> _YOUR TASK_
Restate all of the data below word for word.

> _DATA SEGMENT_
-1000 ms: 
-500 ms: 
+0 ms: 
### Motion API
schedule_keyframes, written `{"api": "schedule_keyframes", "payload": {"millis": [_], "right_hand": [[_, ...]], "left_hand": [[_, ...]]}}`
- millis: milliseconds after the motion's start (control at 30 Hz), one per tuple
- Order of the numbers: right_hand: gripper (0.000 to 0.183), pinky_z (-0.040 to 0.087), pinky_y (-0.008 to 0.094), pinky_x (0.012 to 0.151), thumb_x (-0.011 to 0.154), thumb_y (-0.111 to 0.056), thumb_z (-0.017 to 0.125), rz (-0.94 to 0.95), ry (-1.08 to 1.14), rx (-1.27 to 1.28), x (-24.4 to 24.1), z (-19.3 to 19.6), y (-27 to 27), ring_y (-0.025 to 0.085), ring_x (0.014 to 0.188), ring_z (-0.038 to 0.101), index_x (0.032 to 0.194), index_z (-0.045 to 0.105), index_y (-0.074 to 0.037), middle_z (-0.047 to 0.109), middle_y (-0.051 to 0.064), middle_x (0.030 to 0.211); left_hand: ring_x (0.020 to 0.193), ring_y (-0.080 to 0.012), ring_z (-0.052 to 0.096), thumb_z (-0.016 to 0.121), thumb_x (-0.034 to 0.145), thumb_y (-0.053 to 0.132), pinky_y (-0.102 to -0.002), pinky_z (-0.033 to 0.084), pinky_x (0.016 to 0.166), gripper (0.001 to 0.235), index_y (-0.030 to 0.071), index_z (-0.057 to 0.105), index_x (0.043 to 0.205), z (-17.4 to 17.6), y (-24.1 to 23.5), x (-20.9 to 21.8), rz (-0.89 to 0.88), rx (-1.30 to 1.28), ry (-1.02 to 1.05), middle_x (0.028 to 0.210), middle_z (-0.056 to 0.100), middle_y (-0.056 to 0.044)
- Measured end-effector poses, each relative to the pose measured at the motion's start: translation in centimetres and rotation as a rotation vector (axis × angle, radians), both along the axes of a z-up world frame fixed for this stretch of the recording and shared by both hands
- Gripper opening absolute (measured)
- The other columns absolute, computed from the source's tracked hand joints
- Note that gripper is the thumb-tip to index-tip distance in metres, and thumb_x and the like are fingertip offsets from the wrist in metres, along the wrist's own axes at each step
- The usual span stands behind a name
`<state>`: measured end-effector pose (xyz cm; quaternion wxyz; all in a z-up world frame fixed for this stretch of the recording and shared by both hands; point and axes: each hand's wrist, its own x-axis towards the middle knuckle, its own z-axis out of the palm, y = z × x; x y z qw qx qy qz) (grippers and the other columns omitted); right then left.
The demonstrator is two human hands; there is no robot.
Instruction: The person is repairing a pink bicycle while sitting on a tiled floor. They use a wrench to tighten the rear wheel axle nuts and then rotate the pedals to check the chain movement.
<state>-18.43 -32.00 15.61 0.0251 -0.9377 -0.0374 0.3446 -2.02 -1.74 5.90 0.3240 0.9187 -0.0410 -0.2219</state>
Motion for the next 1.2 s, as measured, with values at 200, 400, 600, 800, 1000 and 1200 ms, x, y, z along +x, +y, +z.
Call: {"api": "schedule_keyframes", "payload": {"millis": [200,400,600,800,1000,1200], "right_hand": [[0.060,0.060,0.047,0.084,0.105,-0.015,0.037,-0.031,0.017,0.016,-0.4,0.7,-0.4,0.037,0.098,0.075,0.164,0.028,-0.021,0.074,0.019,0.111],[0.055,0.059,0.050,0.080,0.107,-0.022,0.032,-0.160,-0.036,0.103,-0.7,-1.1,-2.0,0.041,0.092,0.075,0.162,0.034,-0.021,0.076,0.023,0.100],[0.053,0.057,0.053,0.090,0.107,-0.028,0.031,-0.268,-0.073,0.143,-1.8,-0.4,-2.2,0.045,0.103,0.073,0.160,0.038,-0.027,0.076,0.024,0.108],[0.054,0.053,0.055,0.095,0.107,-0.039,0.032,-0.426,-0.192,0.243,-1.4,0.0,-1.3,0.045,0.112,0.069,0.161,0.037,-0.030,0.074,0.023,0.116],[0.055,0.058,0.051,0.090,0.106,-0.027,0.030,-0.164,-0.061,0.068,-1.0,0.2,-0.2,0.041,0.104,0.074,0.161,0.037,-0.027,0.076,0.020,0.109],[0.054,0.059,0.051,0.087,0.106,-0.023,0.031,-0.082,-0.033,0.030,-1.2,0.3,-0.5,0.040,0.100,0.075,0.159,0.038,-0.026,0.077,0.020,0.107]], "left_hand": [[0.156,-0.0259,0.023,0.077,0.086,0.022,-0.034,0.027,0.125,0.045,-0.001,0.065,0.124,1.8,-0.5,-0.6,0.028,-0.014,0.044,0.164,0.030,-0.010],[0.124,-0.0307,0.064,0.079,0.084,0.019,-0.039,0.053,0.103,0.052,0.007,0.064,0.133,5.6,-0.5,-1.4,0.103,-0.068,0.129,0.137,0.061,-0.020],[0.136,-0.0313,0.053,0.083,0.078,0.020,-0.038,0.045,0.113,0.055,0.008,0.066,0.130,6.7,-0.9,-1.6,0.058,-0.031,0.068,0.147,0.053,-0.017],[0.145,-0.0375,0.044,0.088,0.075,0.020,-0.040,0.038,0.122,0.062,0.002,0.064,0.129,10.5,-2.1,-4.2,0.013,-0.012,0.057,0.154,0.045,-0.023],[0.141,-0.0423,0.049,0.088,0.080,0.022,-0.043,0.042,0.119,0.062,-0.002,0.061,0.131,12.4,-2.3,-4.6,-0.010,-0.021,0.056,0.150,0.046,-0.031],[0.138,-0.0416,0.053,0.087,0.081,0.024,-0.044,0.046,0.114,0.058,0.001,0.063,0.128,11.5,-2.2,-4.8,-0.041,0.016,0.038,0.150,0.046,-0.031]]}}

> _EXERCISE RESULT_
-1000 ms: 
-500 ms: 
+0 ms: 
### Motion API
schedule_keyframes, written `{"api": "schedule_keyframes", "payload": {"millis": [_], "right_hand": [[_, ...]], "left_hand": [[_, ...]]}}`
- millis: milliseconds after the motion's start (control at 30 Hz), one per tuple
- Order of the numbers: right_hand: gripper (0.000 to 0.183), pinky_z (-0.040 to 0.087), pinky_y (-0.008 to 0.094), pinky_x (0.012 to 0.151), thumb_x (-0.011 to 0.154), thumb_y (-0.111 to 0.056), thumb_z (-0.017 to 0.125), rz (-0.94 to 0.95), ry (-1.08 to 1.14), rx (-1.27 to 1.28), x (-24.4 to 24.1), z (-19.3 to 19.6), y (-27 to 27), ring_y (-0.025 to 0.085), ring_x (0.014 to 0.188), ring_z (-0.038 to 0.101), index_x (0.032 to 0.194), index_z (-0.045 to 0.105), index_y (-0.074 to 0.037), middle_z (-0.047 to 0.109), middle_y (-0.051 to 0.064), middle_x (0.030 to 0.211); left_hand: ring_x (0.020 to 0.193), ring_y (-0.080 to 0.012), ring_z (-0.052 to 0.096), thumb_z (-0.016 to 0.121), thumb_x (-0.034 to 0.145), thumb_y (-0.053 to 0.132), pinky_y (-0.102 to -0.002), pinky_z (-0.033 to 0.084), pinky_x (0.016 to 0.166), gripper (0.001 to 0.235), index_y (-0.030 to 0.071), index_z (-0.057 to 0.105), index_x (0.043 to 0.205), z (-17.4 to 17.6), y (-24.1 to 23.5), x (-20.9 to 21.8), rz (-0.89 to 0.88), rx (-1.30 to 1.28), ry (-1.02 to 1.05), middle_x (0.028 to 0.210), middle_z (-0.056 to 0.100), middle_y (-0.056 to 0.044)
- Measured end-effector poses, each relative to the pose measured at the motion's start: translation in centimetres and rotation as a rotation vector (axis × angle, radians), both along the axes of a z-up world frame fixed for this stretch of the recording and shared by both hands
- Gripper opening absolute (measured)
- The other columns absolute, computed from the source's tracked hand joints
- Note that gripper is the thumb-tip to index-tip distance in metres, and thumb_x and the like are fingertip offsets from the wrist in metres, along the wrist's own axes at each step
- The usual span stands behind a name
`<state>`: measured end-effector pose (xyz cm; quaternion wxyz; all in a z-up world frame fixed for this stretch of the recording and shared by both hands; point and axes: each hand's wrist, its own x-axis towards the middle knuckle, its own z-axis out of the palm, y = z × x; x y z qw qx qy qz) (grippers and the other columns omitted); right then left.
The demonstrator is two human hands; there is no robot.
Instruction: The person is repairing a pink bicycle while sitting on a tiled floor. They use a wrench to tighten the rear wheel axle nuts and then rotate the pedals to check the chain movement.
<state>-18.43 -32.00 15.61 0.0251 -0.9377 -0.0374 0.3446 -2.02 -1.74 5.90 0.3240 0.9187 -0.0410 -0.2219</state>
Motion for the next 1.2 s, as measured, with values at 200, 400, 600, 800, 1000 and 1200 ms, x, y, z along +x, +y, +z.
Call: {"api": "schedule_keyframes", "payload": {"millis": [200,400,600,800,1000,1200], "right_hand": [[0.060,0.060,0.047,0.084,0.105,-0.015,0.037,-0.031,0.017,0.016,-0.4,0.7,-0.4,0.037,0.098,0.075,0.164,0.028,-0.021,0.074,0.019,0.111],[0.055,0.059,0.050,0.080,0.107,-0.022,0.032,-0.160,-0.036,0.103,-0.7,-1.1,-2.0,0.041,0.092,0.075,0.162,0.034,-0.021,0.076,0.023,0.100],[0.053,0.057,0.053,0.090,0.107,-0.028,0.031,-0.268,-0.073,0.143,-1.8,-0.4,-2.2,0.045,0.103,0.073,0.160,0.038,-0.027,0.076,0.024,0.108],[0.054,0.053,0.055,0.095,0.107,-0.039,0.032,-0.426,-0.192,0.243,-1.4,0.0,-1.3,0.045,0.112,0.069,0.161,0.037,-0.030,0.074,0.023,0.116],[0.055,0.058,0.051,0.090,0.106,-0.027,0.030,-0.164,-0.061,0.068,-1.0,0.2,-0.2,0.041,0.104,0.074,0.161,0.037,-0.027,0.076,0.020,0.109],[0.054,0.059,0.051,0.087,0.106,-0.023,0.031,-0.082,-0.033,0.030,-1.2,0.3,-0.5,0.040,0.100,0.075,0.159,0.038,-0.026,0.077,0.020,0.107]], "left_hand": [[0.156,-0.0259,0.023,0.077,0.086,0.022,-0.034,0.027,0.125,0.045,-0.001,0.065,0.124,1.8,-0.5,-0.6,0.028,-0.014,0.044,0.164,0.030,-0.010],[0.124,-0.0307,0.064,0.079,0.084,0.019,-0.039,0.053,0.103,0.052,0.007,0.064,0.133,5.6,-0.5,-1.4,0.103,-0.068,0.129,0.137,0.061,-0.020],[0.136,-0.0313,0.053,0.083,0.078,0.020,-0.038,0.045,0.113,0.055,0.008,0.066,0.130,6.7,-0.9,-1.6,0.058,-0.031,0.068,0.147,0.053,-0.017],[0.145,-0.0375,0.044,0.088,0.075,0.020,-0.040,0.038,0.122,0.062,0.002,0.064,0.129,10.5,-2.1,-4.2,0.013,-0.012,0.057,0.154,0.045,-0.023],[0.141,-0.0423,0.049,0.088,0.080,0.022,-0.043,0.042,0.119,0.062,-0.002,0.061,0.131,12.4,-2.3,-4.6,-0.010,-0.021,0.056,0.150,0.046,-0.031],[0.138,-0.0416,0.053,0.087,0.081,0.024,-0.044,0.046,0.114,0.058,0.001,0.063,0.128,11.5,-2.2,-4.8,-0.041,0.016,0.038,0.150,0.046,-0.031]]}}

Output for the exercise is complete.